▸ Exercise requirements: Reproduce the data that follows character for character, but omit its pictures.

★ ★ ★ ★

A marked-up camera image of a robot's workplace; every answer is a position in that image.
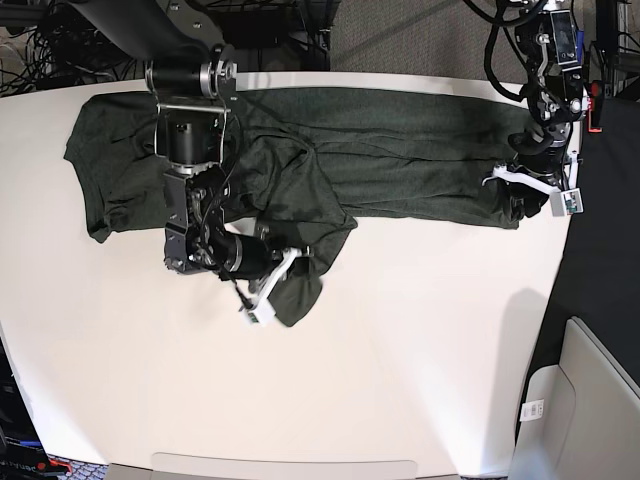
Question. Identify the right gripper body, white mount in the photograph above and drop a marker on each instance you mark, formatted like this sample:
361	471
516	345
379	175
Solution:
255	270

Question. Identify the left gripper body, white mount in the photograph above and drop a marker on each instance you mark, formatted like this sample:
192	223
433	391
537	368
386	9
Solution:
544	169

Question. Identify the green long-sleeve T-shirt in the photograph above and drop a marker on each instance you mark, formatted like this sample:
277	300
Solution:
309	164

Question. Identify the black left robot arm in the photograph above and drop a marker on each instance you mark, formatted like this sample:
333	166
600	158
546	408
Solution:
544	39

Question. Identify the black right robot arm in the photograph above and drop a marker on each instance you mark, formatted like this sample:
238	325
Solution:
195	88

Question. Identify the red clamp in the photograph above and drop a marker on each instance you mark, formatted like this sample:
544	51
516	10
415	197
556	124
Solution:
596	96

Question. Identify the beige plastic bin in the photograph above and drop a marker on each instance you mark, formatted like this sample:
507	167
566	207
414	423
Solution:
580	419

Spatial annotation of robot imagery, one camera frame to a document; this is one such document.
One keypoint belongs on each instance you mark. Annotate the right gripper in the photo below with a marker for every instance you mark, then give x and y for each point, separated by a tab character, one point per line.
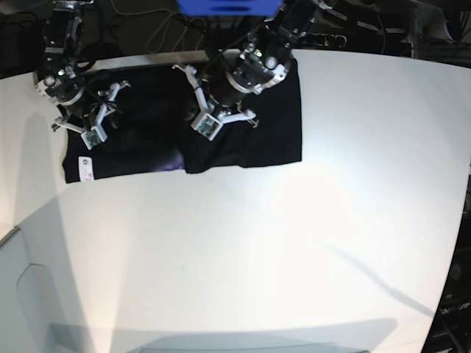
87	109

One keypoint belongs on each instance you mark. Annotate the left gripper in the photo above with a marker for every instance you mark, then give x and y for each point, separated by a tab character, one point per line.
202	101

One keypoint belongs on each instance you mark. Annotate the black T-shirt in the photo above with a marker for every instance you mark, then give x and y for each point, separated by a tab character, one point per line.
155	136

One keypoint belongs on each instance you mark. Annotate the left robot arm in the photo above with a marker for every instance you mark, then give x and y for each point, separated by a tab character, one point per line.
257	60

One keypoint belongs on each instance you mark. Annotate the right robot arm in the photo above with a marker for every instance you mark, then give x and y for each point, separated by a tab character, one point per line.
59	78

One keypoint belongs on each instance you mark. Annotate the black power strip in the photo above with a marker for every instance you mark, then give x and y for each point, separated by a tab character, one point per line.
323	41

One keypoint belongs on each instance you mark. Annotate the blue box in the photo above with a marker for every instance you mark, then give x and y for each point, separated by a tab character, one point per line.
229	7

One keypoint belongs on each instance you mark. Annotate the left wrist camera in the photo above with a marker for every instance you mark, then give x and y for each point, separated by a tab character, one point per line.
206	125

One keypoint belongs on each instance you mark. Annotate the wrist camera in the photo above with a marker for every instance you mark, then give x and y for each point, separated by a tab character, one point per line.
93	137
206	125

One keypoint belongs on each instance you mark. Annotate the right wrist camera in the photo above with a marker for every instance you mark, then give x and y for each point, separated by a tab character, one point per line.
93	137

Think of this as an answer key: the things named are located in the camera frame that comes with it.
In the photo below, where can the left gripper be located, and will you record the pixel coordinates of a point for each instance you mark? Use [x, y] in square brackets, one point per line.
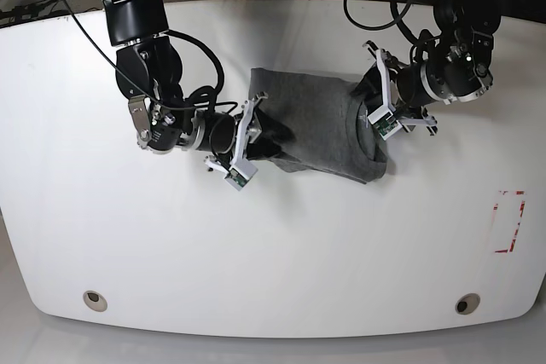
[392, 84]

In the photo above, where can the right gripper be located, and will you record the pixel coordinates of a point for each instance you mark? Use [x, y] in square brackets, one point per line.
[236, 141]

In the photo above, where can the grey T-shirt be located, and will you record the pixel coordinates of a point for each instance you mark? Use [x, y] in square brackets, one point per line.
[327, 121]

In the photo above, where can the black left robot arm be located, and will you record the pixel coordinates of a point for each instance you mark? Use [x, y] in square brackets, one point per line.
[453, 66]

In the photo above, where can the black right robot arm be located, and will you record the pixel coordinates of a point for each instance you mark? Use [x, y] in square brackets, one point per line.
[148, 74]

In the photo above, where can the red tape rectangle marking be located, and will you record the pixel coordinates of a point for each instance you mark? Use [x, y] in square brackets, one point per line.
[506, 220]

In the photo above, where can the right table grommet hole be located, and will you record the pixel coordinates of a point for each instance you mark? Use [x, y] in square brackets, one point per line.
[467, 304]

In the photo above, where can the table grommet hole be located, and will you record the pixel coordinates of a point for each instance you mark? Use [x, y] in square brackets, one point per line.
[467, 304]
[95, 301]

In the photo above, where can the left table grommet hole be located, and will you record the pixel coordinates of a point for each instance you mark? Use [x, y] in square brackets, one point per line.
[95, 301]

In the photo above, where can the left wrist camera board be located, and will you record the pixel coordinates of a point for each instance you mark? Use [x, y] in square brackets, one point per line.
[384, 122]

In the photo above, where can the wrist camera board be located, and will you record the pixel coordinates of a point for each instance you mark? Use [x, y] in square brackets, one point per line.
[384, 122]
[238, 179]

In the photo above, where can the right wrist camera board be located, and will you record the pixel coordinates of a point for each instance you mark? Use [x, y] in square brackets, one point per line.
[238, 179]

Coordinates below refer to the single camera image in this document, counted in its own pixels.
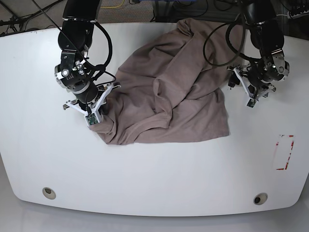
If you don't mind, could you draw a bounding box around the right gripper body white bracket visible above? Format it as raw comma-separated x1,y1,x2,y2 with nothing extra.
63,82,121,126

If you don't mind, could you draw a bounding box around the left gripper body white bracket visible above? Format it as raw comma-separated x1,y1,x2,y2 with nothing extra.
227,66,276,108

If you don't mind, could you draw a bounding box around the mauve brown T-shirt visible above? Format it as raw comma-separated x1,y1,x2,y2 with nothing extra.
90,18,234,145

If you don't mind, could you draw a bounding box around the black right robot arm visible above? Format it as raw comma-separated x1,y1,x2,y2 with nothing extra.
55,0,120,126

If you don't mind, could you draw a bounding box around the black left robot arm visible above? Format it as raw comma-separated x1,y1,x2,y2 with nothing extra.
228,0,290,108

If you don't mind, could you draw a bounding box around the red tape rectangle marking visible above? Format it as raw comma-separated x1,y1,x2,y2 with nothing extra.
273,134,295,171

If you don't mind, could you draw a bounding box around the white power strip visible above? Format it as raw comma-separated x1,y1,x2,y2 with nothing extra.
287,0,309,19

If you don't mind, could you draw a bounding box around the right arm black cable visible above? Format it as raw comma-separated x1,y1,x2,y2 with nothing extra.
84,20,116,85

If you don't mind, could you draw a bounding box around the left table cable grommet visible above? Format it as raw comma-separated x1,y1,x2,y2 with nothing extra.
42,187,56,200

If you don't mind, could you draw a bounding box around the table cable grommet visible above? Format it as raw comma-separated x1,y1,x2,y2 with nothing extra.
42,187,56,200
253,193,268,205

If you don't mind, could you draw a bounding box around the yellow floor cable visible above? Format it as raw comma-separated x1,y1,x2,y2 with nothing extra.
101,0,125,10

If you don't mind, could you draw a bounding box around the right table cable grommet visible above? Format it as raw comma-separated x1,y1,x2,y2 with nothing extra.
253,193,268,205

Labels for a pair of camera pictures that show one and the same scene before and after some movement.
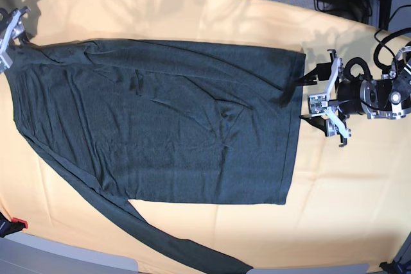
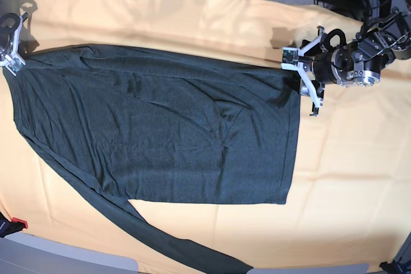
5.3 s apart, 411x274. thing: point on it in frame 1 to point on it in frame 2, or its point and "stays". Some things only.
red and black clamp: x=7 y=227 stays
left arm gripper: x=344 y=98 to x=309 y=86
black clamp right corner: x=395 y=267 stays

★ ★ ★ ★

▸ Response area:
A marked-up camera image of a robot's workplace; every answer is a position in that image.
Question. Identify the right gripper body, white mount in the photograph above and drop a marker on each instance you mark, formatted like this sample:
361	471
516	345
379	175
Solution:
255	270

Question. Identify the left gripper body, white mount in the photograph above and drop a marker on each instance you mark, formatted like this sample:
192	223
433	391
537	368
386	9
Solution:
544	169

Question. Identify the green long-sleeve T-shirt in the photograph above and drop a marker on each instance you mark, formatted like this sample:
277	300
Solution:
309	164

Question. Identify the black left robot arm in the photograph above and drop a marker on each instance you mark, formatted like this sample:
333	166
600	158
546	408
Solution:
544	39

Question. Identify the black right robot arm in the photograph above and drop a marker on each instance you mark, formatted like this sample:
238	325
Solution:
195	88

Question. Identify the red clamp in the photograph above and drop a marker on each instance you mark, formatted like this sample:
544	51
516	10
415	197
556	124
Solution:
596	96

Question. Identify the beige plastic bin in the photograph above and drop a marker on each instance you mark, formatted like this sample:
507	167
566	207
414	423
Solution:
580	419

Spatial annotation of robot imagery, one camera frame to a document; this is one such document.
One keypoint belongs on each instance you mark. Annotate the right gripper in the photo below with a marker for every instance you mark, then give x and y for each point, separated by a tab character, one point per line.
87	109

One keypoint belongs on each instance you mark. Annotate the left gripper in the photo above with a marker for every instance you mark, then give x and y for each point, separated by a tab character, one point per line.
202	101

One keypoint belongs on each instance you mark. Annotate the black T-shirt in the photo above with a marker for every instance you mark, then give x and y for each point, separated by a tab character, one point per line.
155	136

One keypoint belongs on each instance you mark. Annotate the left robot arm in the photo above with a marker for every instance you mark, then give x and y for each point, separated by a tab character, one point per line.
257	60

One keypoint belongs on each instance you mark. Annotate the right robot arm in the photo above with a marker for every instance you mark, then give x and y for each point, separated by a tab character, one point per line.
59	78

One keypoint belongs on each instance you mark. Annotate the black power strip in the photo above with a marker for every instance you mark, then give x and y for each point, separated by a tab character, one point per line.
323	41

One keypoint belongs on each instance you mark. Annotate the blue box in the photo above with a marker for every instance you mark, then give x and y for each point, separated by a tab character, one point per line.
229	7

One keypoint belongs on each instance you mark. Annotate the left wrist camera in the photo above with a marker for every instance you mark, then give x and y for each point, separated by a tab character, one point per line.
206	125

One keypoint belongs on each instance you mark. Annotate the wrist camera in the photo above with a marker for every instance you mark, then give x and y for each point, separated by a tab character, one point per line.
93	137
206	125

One keypoint belongs on each instance you mark. Annotate the right wrist camera in the photo above with a marker for every instance you mark, then give x and y for each point, separated by a tab character, one point per line.
93	137

Think of this as an answer key: the things named are located in the camera frame that comes with it.
In the photo below, where can the left gripper be located, and will you record the pixel coordinates of a point for each instance you mark? Use [x, y] in square brackets, one point per line.
[392, 84]

In the photo above, where can the right gripper be located, and will you record the pixel coordinates of a point for each instance you mark? Use [x, y] in square brackets, one point per line.
[236, 141]

In the photo above, where can the grey T-shirt be located, and will you record the pixel coordinates of a point for each instance you mark? Use [x, y] in square brackets, one point per line.
[327, 121]

In the photo above, where can the black left robot arm be located, and will you record the pixel coordinates of a point for each instance you mark? Use [x, y] in square brackets, one point per line.
[453, 66]

In the photo above, where can the black right robot arm be located, and will you record the pixel coordinates of a point for each instance you mark? Use [x, y] in square brackets, one point per line.
[148, 74]

In the photo above, where can the red tape rectangle marking be located, and will you record the pixel coordinates of a point for each instance you mark? Use [x, y] in square brackets, one point per line.
[506, 220]

In the photo above, where can the right table grommet hole be located, and will you record the pixel coordinates of a point for each instance you mark? Use [x, y] in square brackets, one point per line.
[467, 304]

In the photo above, where can the table grommet hole be located, and will you record the pixel coordinates of a point for each instance you mark? Use [x, y] in square brackets, one point per line.
[467, 304]
[95, 301]

In the photo above, where can the left table grommet hole be located, and will you record the pixel coordinates of a point for each instance you mark? Use [x, y] in square brackets, one point per line.
[95, 301]

In the photo above, where can the left wrist camera board be located, and will you record the pixel coordinates of a point for each instance you mark? Use [x, y] in square brackets, one point per line.
[384, 122]

In the photo above, where can the wrist camera board be located, and will you record the pixel coordinates of a point for each instance you mark? Use [x, y] in square brackets, one point per line.
[384, 122]
[238, 179]

In the photo above, where can the right wrist camera board be located, and will you record the pixel coordinates of a point for each instance you mark? Use [x, y] in square brackets, one point per line.
[238, 179]

Coordinates below refer to the single camera image in this document, counted in its own pixels.
If you don't mind, could you draw a bounding box around the right gripper body white bracket visible above? Format it as raw comma-separated x1,y1,x2,y2 with nothing extra.
63,82,121,126

If you don't mind, could you draw a bounding box around the left gripper body white bracket visible above? Format it as raw comma-separated x1,y1,x2,y2 with nothing extra.
227,66,276,108

If you don't mind, could you draw a bounding box around the mauve brown T-shirt visible above? Format it as raw comma-separated x1,y1,x2,y2 with nothing extra.
90,18,234,145

If you don't mind, could you draw a bounding box around the black right robot arm visible above? Format it as raw comma-separated x1,y1,x2,y2 with nothing extra.
55,0,120,126

If you don't mind, could you draw a bounding box around the black left robot arm visible above? Format it as raw comma-separated x1,y1,x2,y2 with nothing extra.
228,0,290,108

If you don't mind, could you draw a bounding box around the red tape rectangle marking visible above? Format it as raw comma-separated x1,y1,x2,y2 with nothing extra.
273,134,295,171

If you don't mind, could you draw a bounding box around the white power strip visible above? Format it as raw comma-separated x1,y1,x2,y2 with nothing extra.
287,0,309,19

If you don't mind, could you draw a bounding box around the right arm black cable visible above? Format it as raw comma-separated x1,y1,x2,y2 with nothing extra.
84,20,116,85

If you don't mind, could you draw a bounding box around the left table cable grommet visible above? Format it as raw comma-separated x1,y1,x2,y2 with nothing extra.
42,187,56,200

If you don't mind, could you draw a bounding box around the table cable grommet visible above? Format it as raw comma-separated x1,y1,x2,y2 with nothing extra.
42,187,56,200
253,193,268,205

If you don't mind, could you draw a bounding box around the yellow floor cable visible above? Format it as raw comma-separated x1,y1,x2,y2 with nothing extra.
101,0,125,10

If you don't mind, could you draw a bounding box around the right table cable grommet visible above? Format it as raw comma-separated x1,y1,x2,y2 with nothing extra.
253,193,268,205

Labels for a pair of camera pictures that show one and the same scene before and after some movement.
5.3 s apart, 411x274. thing: point on it in frame 1 to point on it in frame 2, or its point and "stays". Some things only.
red and black clamp: x=7 y=227 stays
left arm gripper: x=344 y=98 to x=309 y=86
black clamp right corner: x=395 y=267 stays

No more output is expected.